Live in a cohousing community with small farm for our own use.  Dairy cows (rearing their own calves for beef), pigs, sheep for meat and fleece, ducks and hens for eggs, veg and fruit growing

lachlanandmarcus

  • Joined Aug 2010
  • Aberdeenshire
Re: Good neighbours
« Reply #2 on: August 20, 2011, 06:13:19 pm »
My neighbour down the hill one side digs out my track when I am snowed in, it takes 3 runs with his big tractor to get through! And my neighbours down the hill the other side ski up to bring me fresh bread and milk!

OH did a bit of a favour for a local chap too, and didnt want anything for it but the chap insisted on replacing our rusty old entrance gate with a lovely new one :-)))

little blue

  • Joined Jun 2009
  • Derbyshire
Re: Good neighbours
« Reply #3 on: August 20, 2011, 07:38:14 pm »
I cat-sat for my friends down the road ... they came back to find their hanging baskets filled with strawberries & flowers!  I couldn't bear looking at the weeds where the cats fed by the glass door.  And I hoovered & wiped down the kitchen in case I traipsed mud in. :D

And regularly return my neighbours' missing dog/children.

they have taken my cockerels to market & the other side neighbours used to give us apples from the tree, I think they've gone off us now cos of the pigs :D
Little Blue

faith0504

  • Joined Aug 2010
  • Cairngorms
  • take it easy and chill
    • blaemuir cottage
Re: Good neighbours
« Reply #4 on: August 20, 2011, 10:26:15 pm »
my neighbour made me my tea tonight a lovely chicken curry and homemade lemon yogurt, yum yum,  :wave:

Sandy

  • Guest
Re: Good neighbours
« Reply #5 on: August 20, 2011, 10:28:27 pm »
Our neighbours are nice but we had wonderful neighbours in Market Harborough, they were odd balls, she was an aromatherapist and he was a majician with the majic circle and they used to sit outside with us and our G &T and Whsikey...he took my hubby to hosptial for an appointment, they were so nice, he passed away not long after we moved but she married another neighbour of mine and they are on my FB...godd neighbours are fun like ours now in Clacks...parties and fun!

doganjo

  • Joined Aug 2012
  • Clackmannanshire
  • Qui? Moi?
Re: Good neighbours
« Reply #6 on: August 20, 2011, 10:40:06 pm »
There's only two of us over this side of the railway line but we help each other.  They take my wheelies up to the end of the road becasue they know my knees are bad, and I take them back down empty.  I give them duck eggs as Neil adores them.  They look in on my dogs if I am away all day at shows, and I let theirs out when needed too.  So much better than my neighbour in my last house who used to deliberately make noises right next to the fence to get my dogs barking then phone the dog warden - he didn't know Margaret was a friend of mine though! ;) ;D  If I'd had any idea what he was like I wouldn't have sold him the house.  Apparently he told people I had buuilt my new house with his money! ::)  Technically that is true but he did get a lovely cottage and 5 acres of fields for it! ;D
Always have been, always will be, a WYSIWYG - black is black, white is white - no grey in my life! But I'm mellowing in my old age

deepinthewoods

  • Guest
Re: Good neighbours
« Reply #7 on: August 21, 2011, 07:47:16 pm »
mine is bringing my new big chook run tomorrow, its an old pheasent enclosure, and is taking a couple of pols. its good to work with your neighbours.

Rosemary

  • Joined Oct 2007
  • Barry, Angus, Scotland
    • The Accidental Smallholder
Re: Good neighbours
« Reply #8 on: August 21, 2011, 08:38:38 pm »
Our neighbour shoots and brings us venison and rabbit as his wife won't eat anything other than supermarket meat(must be in a poly tray and film wrapped  ::).
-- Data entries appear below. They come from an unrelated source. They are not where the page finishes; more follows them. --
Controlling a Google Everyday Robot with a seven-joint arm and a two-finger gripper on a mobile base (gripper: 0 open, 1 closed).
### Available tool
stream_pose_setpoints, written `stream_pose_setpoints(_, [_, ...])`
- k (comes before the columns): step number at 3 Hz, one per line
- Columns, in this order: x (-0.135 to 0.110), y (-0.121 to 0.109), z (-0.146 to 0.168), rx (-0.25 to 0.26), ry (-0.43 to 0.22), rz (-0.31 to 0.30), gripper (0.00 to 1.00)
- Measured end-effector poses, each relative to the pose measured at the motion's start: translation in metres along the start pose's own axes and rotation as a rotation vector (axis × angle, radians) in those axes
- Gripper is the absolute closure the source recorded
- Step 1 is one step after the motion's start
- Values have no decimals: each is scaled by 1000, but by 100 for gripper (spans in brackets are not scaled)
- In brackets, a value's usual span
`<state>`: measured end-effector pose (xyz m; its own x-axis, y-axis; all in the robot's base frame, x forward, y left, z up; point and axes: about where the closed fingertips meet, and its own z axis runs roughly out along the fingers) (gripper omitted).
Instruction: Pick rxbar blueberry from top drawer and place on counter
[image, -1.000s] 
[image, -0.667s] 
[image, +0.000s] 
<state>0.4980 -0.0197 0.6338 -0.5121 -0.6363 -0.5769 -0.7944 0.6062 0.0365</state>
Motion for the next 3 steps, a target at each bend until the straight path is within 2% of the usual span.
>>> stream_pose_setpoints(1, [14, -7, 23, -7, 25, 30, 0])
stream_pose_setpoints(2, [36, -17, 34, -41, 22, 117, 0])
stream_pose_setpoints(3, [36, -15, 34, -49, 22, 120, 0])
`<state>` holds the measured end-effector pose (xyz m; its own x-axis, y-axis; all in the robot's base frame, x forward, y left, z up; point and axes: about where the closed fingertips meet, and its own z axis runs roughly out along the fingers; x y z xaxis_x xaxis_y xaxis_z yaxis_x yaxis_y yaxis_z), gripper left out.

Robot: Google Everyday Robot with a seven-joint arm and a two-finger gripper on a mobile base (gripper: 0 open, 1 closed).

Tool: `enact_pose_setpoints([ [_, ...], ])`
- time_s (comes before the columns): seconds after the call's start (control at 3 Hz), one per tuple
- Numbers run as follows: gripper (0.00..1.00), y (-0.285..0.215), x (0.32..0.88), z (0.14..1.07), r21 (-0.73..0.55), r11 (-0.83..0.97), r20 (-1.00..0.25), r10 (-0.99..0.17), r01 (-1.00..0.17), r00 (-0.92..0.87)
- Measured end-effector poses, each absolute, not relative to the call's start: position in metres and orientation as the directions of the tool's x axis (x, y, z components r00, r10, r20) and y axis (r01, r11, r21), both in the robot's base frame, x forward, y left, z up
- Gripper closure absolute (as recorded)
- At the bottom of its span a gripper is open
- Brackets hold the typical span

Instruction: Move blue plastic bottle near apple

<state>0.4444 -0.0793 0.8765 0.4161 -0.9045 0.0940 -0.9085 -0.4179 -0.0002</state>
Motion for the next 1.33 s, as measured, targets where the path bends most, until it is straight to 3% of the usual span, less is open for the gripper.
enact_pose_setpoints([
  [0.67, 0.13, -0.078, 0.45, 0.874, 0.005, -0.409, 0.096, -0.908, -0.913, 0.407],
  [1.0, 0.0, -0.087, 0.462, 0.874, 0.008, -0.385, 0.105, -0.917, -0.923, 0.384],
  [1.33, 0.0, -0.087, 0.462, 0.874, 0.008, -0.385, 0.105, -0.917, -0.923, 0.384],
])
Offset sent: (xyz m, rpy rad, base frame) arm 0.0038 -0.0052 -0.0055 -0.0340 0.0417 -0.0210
He and Dan were deerstalking last night (shot a fox) and are out looking for bunnies tonight. Dan's just there to carry heavy things - I don't think Alan will lend him his superduper rifle  ;D

plumseverywhere

  • Joined Apr 2013
  • Worcestershire
    • Its Baaath Time
    • Facebook
Re: Good neighbours
« Reply #9 on: August 21, 2011, 09:58:42 pm »
Ours are very tolerant considering we have 4 energetic children, a hubby who plays loud guitars, a cockerel, mad bottle raised lambs who think they HAVE to bleat loudly and run down the hill every time they see us not to mention the goats...The neighbours have said they enjoy hearing the livestock which is nice.
One neighbour has shoo'd the fox away from the lamb shed/chicken pens at 5am and offered to stake them out with hubby. Another neighbour took my youngest daughter in when we found our cat had just been run over and they made biscuits while I went to collect toby and bury him, she has also heard my mum calling after a fall in the garden and arranged for other neighbours to lift her up and carry her indoors while we were out for a day (mum doesn't press her careline!) so we are very lucky indeed.   
Smallholding in Worcestershire, making goats milk soap for www.itsbaaathtime.com and mum to 4 girls,  goats, sheep, chickens, dog, cat and garden snails...

VSS

  • Joined Jan 2009
  • Pen Llyn
    • Viable Self Sufficiency.co.uk
Re: Good neighbours
« Reply #10 on: August 21, 2011, 10:58:36 pm »
Four years ago we had to go away for four days to a family funeral and associated bits and pieces. It was at the end of Feb when all the stock were housed and shortly before we were due to start lambing. One neighbour came in twice daily to check and feed the housed flock (approx 200 animals). Another neighbour came in to do the pigs and the poultry. A third neighbour milked the cows twice a day and fed the cats and dogs.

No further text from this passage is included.